=== Directions for this task ===
Only the lines below starting at the one containing "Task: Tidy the" and ending at the one containing "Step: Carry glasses" belong in the answer, each copied exactly.

=== Records ===
▽
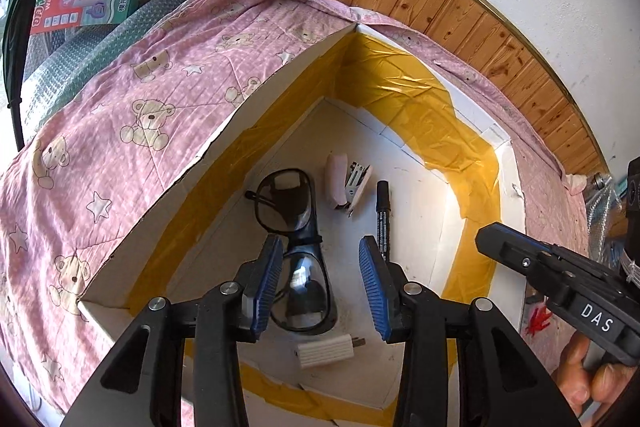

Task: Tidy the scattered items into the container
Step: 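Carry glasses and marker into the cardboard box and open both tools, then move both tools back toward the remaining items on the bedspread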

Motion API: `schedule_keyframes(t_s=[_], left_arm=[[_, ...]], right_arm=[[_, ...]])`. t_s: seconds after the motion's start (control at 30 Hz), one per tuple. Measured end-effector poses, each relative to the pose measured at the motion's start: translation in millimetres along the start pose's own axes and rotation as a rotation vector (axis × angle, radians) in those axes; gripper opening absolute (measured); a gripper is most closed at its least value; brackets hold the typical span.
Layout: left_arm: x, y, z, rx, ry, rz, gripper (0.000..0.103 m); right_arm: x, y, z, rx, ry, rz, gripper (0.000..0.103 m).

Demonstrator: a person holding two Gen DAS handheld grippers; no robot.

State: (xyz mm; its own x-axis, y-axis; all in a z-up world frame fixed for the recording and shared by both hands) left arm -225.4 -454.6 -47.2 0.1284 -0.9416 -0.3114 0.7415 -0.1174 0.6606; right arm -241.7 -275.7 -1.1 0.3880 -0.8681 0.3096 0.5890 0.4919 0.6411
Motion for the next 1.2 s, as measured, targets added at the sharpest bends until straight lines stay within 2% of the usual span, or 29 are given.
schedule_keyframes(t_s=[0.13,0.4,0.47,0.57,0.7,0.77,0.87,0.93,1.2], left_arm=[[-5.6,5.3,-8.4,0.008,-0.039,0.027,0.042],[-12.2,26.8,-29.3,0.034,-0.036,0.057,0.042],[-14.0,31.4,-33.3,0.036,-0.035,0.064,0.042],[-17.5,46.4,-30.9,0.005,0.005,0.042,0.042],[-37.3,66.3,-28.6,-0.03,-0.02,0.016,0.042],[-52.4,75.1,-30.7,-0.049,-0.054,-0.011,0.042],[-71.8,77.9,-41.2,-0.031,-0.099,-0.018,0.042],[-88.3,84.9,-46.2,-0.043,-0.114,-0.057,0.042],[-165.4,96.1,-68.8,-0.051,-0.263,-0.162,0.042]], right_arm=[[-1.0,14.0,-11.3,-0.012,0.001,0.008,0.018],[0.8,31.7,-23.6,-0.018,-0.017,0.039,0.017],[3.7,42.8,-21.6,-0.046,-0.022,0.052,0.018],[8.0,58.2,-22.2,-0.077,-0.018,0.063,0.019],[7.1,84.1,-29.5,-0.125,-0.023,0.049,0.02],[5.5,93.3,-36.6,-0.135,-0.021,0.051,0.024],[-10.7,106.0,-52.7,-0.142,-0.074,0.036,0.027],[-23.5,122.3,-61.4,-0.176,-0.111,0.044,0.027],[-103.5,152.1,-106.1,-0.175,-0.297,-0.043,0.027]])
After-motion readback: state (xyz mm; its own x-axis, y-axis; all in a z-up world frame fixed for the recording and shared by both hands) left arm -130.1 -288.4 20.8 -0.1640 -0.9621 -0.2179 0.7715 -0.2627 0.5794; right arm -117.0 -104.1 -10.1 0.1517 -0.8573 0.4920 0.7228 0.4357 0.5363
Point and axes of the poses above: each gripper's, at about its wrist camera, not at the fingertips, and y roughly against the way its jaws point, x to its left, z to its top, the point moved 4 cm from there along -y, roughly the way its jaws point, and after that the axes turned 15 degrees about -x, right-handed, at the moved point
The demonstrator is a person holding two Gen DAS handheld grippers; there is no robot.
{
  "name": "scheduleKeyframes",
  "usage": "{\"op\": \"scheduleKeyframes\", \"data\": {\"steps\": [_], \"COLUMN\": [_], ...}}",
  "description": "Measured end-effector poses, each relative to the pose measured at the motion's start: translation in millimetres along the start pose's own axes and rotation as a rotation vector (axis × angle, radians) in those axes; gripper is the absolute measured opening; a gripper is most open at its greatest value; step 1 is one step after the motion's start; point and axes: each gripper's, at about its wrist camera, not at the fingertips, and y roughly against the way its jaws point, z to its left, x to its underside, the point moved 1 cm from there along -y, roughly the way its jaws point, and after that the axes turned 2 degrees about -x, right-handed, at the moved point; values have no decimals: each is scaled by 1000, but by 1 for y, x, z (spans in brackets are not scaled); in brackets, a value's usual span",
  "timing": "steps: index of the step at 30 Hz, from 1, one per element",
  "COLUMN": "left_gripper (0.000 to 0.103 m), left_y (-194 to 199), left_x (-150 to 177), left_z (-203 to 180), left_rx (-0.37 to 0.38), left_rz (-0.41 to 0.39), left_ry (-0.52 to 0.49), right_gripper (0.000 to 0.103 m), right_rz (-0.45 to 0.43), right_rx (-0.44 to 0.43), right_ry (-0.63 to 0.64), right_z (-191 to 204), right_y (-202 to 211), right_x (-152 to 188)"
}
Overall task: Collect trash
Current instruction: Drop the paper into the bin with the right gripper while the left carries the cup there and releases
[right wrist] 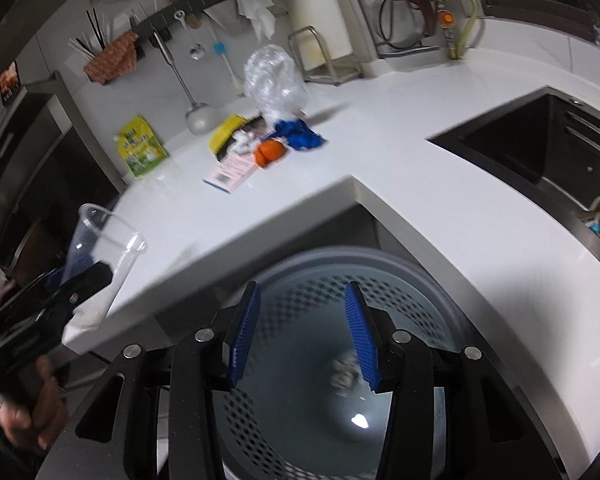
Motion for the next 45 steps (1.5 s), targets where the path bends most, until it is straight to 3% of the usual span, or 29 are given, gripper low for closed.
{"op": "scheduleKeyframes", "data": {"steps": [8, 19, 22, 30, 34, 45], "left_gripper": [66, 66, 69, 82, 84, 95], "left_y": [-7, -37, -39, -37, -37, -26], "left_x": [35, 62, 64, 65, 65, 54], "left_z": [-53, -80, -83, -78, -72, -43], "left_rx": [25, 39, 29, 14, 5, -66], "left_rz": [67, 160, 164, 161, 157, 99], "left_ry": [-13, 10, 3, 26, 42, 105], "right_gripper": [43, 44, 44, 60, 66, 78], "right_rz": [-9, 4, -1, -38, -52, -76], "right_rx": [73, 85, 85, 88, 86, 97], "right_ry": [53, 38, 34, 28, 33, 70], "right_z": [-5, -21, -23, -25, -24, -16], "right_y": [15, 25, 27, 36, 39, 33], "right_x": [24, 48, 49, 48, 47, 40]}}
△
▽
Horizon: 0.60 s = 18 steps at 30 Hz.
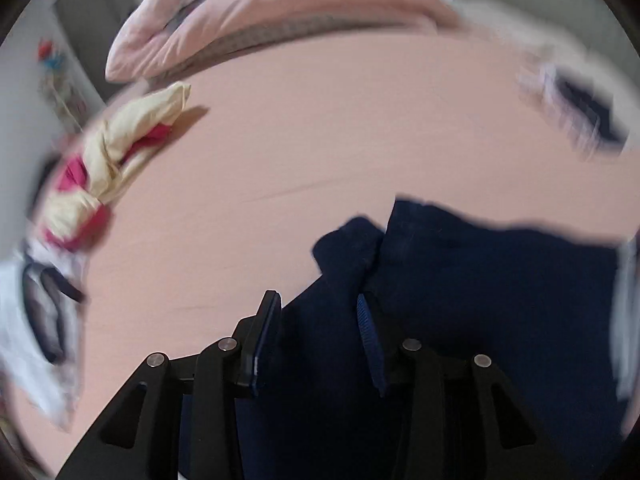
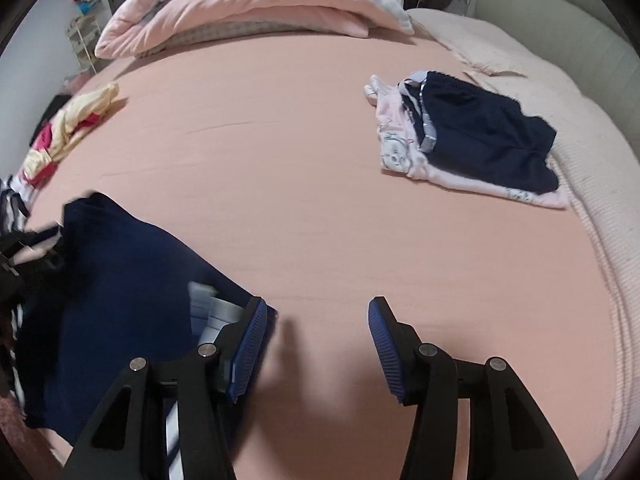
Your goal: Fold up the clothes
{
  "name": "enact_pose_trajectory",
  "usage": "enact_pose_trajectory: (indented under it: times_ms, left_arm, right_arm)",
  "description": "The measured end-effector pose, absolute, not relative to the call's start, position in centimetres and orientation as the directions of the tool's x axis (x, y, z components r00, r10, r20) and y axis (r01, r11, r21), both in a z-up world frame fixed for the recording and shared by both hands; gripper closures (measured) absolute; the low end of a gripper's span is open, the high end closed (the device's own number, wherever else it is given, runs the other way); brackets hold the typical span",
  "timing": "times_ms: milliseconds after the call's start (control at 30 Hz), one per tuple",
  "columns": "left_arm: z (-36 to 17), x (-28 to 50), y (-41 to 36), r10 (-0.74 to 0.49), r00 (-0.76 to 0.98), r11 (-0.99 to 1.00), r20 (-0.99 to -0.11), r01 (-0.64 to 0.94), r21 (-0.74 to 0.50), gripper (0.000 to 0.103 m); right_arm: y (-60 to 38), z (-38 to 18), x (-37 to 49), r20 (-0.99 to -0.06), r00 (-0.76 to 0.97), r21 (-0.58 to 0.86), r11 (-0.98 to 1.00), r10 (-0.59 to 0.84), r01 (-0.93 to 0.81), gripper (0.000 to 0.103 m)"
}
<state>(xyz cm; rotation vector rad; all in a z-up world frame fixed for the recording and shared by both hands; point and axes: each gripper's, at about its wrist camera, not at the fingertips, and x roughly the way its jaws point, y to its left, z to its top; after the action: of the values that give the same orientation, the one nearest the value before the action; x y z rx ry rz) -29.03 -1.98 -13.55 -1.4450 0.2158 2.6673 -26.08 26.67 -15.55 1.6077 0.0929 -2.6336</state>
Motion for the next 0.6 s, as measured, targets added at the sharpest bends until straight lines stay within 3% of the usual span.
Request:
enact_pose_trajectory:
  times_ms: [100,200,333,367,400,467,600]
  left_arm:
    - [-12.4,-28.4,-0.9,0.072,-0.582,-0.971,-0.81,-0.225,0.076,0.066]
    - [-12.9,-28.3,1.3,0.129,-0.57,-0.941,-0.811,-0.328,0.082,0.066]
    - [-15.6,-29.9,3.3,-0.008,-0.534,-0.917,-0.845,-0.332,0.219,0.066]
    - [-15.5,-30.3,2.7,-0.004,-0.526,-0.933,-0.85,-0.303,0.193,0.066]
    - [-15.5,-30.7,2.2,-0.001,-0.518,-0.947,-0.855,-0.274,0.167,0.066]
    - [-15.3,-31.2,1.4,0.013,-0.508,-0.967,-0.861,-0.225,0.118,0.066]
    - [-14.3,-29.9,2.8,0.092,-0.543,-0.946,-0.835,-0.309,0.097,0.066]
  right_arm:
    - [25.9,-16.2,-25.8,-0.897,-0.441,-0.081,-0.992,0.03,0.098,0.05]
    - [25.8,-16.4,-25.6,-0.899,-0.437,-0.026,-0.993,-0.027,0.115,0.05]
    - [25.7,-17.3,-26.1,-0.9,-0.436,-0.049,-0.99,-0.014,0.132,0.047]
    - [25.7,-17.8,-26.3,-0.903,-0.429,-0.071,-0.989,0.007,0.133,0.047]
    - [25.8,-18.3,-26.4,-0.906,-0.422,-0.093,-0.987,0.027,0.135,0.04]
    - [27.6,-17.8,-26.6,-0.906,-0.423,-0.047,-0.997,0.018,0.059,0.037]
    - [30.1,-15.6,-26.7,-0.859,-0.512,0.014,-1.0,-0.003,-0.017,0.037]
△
=== Output for this exercise ===
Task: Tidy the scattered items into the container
Step: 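Carry glasses and marker into the cardboard box and open both tools, then move both tools back toward the remaining items on the bedspread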

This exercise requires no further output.